La ricombinasi RAG tollera la variazione di sequenza non solo nei suoi substrati, in particolare nello spaziatore RSS, ma anche nell’eptamero e nel nonmero (Hesse et al, 1989; Lewis, Agard, Suh, & Czyzyk, 1997; Marculescu, Le, Simon, Jaeger, & Nadel, 2002; Ramsden, Baetz, & Wu, 1994; Zhang & Swanson, 2008). Anche l’interazione RAG1-nonamer mediata dal NBD si basa su relativamente pochi contatti sequenza-specifici (Yin et al., 2009). Gli RSS che popolano i geni del recettore dell’antigene sono diversi nel loro contenuto di sequenza (a volte divergono significativamente dai motivi di consenso dell’eptamero e del nonmero), e il riconoscimento del substrato da parte di RAG deve essere sufficientemente flessibile per consentire la massima diversità del repertorio.

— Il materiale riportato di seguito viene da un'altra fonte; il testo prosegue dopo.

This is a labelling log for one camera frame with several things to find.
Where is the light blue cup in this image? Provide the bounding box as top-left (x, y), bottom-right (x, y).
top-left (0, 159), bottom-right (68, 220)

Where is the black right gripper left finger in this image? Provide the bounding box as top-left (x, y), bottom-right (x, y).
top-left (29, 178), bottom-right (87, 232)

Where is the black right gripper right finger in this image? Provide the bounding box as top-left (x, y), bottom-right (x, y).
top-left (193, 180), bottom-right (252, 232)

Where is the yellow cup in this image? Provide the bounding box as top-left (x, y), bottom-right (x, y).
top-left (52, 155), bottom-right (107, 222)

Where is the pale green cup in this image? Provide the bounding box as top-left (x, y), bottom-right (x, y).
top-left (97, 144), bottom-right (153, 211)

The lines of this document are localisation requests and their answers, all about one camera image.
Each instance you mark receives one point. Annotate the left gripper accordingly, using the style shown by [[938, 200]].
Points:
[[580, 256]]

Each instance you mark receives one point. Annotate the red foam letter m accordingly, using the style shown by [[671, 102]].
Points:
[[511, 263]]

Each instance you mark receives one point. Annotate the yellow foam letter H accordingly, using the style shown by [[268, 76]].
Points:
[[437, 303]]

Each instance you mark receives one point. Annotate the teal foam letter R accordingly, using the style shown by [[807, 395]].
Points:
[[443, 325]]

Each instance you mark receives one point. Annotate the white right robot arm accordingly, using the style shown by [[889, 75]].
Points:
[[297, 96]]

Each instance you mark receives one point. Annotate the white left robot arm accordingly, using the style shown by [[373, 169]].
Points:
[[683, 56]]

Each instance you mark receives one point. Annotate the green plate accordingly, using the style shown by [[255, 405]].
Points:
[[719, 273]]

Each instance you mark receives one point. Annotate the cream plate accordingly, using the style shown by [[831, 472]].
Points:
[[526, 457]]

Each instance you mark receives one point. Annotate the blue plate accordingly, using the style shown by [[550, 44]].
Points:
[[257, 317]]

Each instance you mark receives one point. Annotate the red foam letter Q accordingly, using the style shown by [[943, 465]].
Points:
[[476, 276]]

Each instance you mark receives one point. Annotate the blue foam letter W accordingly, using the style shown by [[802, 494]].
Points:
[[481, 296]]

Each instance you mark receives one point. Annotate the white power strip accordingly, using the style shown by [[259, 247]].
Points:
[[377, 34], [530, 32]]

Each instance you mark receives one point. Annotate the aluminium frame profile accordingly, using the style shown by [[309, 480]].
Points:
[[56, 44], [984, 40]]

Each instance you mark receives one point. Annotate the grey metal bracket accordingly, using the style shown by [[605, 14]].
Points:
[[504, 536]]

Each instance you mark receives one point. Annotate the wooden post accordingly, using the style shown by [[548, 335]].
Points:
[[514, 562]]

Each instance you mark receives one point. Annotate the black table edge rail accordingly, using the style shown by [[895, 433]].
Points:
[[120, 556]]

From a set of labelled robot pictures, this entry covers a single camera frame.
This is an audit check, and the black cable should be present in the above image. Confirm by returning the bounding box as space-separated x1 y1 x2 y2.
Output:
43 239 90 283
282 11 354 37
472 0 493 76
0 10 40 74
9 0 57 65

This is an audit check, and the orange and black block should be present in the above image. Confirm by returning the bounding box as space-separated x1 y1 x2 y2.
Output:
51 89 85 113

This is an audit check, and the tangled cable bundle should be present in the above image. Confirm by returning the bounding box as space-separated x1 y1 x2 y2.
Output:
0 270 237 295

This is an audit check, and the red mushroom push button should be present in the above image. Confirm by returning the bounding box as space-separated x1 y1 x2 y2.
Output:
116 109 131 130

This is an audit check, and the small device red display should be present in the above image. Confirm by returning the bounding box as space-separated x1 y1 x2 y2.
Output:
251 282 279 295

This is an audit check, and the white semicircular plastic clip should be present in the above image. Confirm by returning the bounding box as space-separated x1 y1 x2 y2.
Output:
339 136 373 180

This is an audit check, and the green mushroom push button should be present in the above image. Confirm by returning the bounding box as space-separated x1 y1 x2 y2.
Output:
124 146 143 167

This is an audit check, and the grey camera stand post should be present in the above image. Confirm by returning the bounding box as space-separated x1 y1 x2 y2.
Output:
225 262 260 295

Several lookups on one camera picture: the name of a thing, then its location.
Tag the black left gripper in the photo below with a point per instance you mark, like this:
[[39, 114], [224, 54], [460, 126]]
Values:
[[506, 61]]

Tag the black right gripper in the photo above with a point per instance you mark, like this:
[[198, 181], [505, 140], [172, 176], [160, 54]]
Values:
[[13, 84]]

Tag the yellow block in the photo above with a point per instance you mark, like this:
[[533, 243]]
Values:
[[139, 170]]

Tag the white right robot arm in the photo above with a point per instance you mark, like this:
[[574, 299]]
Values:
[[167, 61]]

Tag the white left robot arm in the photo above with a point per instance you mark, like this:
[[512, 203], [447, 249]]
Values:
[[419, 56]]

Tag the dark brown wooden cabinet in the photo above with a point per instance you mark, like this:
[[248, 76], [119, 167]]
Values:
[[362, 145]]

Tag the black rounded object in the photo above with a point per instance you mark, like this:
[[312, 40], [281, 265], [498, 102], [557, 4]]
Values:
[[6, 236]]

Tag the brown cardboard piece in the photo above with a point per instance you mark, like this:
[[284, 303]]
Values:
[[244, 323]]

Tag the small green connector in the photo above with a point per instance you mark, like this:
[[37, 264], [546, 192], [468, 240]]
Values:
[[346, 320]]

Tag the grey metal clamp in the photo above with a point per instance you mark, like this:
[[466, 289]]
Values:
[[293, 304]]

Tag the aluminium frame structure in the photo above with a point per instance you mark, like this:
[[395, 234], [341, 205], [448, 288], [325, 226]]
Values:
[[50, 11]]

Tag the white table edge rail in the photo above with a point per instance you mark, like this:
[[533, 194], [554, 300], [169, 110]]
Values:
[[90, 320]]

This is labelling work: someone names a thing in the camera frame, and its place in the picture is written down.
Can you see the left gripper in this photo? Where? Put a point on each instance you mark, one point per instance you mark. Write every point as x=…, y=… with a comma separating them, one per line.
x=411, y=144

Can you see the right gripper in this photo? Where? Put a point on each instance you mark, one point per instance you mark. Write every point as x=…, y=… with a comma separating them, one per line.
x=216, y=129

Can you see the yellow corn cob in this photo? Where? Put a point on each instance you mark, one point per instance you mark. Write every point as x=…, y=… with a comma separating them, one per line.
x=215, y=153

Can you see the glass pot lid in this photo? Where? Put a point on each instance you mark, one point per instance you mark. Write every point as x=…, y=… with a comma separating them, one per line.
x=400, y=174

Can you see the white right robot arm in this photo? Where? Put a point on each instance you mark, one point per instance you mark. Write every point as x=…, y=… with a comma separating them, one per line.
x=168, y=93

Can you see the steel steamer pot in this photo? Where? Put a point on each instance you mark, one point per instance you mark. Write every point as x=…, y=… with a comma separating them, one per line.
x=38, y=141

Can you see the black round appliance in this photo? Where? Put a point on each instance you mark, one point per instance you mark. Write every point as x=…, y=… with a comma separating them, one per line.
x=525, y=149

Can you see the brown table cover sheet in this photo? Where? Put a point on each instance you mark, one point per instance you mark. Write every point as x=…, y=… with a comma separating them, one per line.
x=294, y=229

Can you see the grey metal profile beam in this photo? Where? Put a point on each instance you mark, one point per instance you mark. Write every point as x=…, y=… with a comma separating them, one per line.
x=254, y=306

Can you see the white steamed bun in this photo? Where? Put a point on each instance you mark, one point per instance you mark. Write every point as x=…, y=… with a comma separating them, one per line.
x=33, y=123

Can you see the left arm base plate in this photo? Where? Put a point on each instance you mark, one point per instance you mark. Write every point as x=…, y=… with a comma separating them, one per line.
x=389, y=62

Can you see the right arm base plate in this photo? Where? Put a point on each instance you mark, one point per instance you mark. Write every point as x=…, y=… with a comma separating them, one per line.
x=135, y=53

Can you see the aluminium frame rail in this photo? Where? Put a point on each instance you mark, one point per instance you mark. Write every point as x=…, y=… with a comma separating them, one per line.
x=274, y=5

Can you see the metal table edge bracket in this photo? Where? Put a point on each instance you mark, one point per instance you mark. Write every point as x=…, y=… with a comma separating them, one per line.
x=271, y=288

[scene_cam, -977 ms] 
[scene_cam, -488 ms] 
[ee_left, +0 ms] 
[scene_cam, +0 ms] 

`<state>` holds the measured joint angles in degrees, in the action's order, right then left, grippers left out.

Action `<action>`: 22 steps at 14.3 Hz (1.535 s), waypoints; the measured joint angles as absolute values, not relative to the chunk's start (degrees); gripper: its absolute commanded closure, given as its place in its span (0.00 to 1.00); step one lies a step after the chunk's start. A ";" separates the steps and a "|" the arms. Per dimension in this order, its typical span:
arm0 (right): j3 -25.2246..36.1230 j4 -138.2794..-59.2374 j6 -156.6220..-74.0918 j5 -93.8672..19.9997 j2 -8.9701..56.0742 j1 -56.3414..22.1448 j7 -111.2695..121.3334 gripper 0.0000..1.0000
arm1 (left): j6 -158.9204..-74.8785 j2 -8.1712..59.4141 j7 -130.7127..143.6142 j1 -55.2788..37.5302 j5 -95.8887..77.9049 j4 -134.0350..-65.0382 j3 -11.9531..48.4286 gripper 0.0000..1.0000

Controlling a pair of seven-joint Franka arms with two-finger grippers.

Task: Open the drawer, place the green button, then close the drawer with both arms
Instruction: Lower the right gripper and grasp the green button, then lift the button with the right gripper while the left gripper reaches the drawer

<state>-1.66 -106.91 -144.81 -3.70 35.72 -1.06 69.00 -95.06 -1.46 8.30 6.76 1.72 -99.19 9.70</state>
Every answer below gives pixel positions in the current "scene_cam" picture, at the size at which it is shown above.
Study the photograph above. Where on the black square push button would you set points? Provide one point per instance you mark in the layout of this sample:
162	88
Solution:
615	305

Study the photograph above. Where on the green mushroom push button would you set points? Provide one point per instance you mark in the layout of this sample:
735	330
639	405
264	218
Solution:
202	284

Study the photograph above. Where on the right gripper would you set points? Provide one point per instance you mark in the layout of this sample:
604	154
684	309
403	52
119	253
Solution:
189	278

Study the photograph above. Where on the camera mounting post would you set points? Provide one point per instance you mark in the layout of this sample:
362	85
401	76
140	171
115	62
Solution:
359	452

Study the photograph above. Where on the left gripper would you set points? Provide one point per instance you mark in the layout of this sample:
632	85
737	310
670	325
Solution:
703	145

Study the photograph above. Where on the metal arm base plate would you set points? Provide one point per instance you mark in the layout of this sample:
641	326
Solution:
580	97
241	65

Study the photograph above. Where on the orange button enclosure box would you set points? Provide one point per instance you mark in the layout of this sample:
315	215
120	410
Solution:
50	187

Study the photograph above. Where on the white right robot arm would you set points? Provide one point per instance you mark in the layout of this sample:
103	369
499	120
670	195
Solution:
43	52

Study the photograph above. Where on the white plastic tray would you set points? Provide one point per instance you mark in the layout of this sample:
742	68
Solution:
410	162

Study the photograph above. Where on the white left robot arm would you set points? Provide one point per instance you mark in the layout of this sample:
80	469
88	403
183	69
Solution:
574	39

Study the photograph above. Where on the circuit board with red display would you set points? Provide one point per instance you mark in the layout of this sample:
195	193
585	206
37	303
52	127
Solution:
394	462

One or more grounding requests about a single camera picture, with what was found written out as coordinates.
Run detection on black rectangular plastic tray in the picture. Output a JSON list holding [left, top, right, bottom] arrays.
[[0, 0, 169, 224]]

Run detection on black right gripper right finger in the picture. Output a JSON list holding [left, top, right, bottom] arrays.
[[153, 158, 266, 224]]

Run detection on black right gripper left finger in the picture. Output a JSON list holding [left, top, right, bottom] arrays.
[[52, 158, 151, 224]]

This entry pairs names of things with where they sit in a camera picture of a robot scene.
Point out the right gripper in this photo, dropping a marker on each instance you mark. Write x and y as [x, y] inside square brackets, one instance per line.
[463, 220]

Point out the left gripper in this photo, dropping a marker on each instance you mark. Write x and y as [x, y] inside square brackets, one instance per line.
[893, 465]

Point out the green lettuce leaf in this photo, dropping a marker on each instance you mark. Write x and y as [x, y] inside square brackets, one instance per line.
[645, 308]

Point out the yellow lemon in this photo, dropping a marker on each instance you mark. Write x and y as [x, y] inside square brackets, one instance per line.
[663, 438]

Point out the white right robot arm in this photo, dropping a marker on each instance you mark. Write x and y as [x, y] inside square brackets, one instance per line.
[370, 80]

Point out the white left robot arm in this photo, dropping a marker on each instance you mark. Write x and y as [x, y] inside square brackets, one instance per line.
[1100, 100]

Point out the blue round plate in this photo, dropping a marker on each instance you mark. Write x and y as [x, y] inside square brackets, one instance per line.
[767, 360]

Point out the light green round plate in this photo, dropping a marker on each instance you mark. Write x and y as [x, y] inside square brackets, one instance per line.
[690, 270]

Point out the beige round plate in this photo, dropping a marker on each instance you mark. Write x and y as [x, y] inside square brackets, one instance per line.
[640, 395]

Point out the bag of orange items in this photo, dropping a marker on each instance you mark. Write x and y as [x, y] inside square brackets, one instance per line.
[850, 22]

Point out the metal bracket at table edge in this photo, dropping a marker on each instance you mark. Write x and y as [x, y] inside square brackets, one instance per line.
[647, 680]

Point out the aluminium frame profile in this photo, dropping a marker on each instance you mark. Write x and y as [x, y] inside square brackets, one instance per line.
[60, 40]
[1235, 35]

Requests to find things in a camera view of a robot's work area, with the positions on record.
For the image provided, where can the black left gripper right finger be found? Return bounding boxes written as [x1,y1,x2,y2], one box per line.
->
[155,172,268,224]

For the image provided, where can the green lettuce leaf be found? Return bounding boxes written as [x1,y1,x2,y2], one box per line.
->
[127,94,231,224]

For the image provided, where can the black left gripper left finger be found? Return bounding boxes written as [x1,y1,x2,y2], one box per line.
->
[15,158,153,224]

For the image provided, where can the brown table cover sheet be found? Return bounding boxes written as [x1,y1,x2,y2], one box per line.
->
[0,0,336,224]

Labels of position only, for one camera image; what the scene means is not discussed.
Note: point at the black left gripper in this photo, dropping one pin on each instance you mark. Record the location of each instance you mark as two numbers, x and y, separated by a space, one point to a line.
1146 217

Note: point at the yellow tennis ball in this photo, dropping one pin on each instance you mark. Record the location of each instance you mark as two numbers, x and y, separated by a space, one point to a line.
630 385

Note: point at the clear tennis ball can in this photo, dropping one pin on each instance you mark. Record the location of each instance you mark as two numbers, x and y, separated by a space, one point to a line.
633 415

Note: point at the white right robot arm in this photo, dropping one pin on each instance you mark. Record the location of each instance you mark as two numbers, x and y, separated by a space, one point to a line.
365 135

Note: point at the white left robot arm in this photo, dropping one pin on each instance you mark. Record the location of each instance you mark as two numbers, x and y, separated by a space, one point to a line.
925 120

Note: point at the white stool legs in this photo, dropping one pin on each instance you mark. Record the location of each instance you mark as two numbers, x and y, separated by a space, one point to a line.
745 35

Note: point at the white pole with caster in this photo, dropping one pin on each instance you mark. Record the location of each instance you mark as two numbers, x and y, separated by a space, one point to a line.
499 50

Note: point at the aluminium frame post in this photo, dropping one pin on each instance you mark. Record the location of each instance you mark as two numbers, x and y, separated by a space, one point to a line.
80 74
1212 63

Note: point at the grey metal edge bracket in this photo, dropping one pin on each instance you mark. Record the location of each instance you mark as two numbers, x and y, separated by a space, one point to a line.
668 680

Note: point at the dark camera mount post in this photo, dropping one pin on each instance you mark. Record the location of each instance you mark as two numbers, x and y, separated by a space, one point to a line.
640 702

Al di fuori dei geni del recettore dell’antigene, i siti di legame RAG1 non mostrano alcuna preferenza cumulativa per una particolare firma di sequenza (Teng et al., 2015).
Il riconoscimento flessibile del substrato da parte di RAG crea un problema per il resto del genoma, tuttavia. I requisiti di sequenza piuttosto minimi per un RSS funzionale (almeno, secondo le regole che comprendiamo attualmente) permettono ai cRSS di verificarsi abbastanza frequentemente nei genomi dei vertebrati (Lewis et al., 1997). La pericolosità dei cRSS fortuiti è resa evidente dalla loro partecipazione ai riarrangiamenti genetici RAG-dipendenti che contribuiscono alla linfomagenesi (Larmonie et al., 2013). Poiché la maggior parte del legame di RAG1 in tutto il genoma è governato dal reclutamento non specifico al DNA o alla cromatina accessibile, sembrerebbe biologicamente prudente limitare la disponibilità di forti cRSS nelle vicinanze dei siti di legame di RAG1 e quindi ridurre al minimo il potenziale di attività off-target di RAG. Infatti, i siti di legame a RAG1 nei linfociti murini e umani sono preferenzialmente impoveriti di cRSS (Teng et al., 2015), e noi proponiamo che ciò sia avvenuto a causa di pressioni selettive imposte da riarrangiamenti genetici che si verificano al di fuori dei geni del recettore dell’antigene. Così, il repertorio dei TSS associati a RAG1 è protetto dall’attività di RAG durante la ricombinazione V(D)J. Noi ipotizziamo che i rari cRSS che mantengono l’attività e continuano a mediare il riarrangiamento ectopico infrequente sono stati mantenuti nel genoma a causa della loro sovrapposizione con sequenze regolatrici o funzionali nei loro loci ospiti, o semplicemente non hanno esercitato conseguenze negative sufficientemente forti da essere selezionati contro.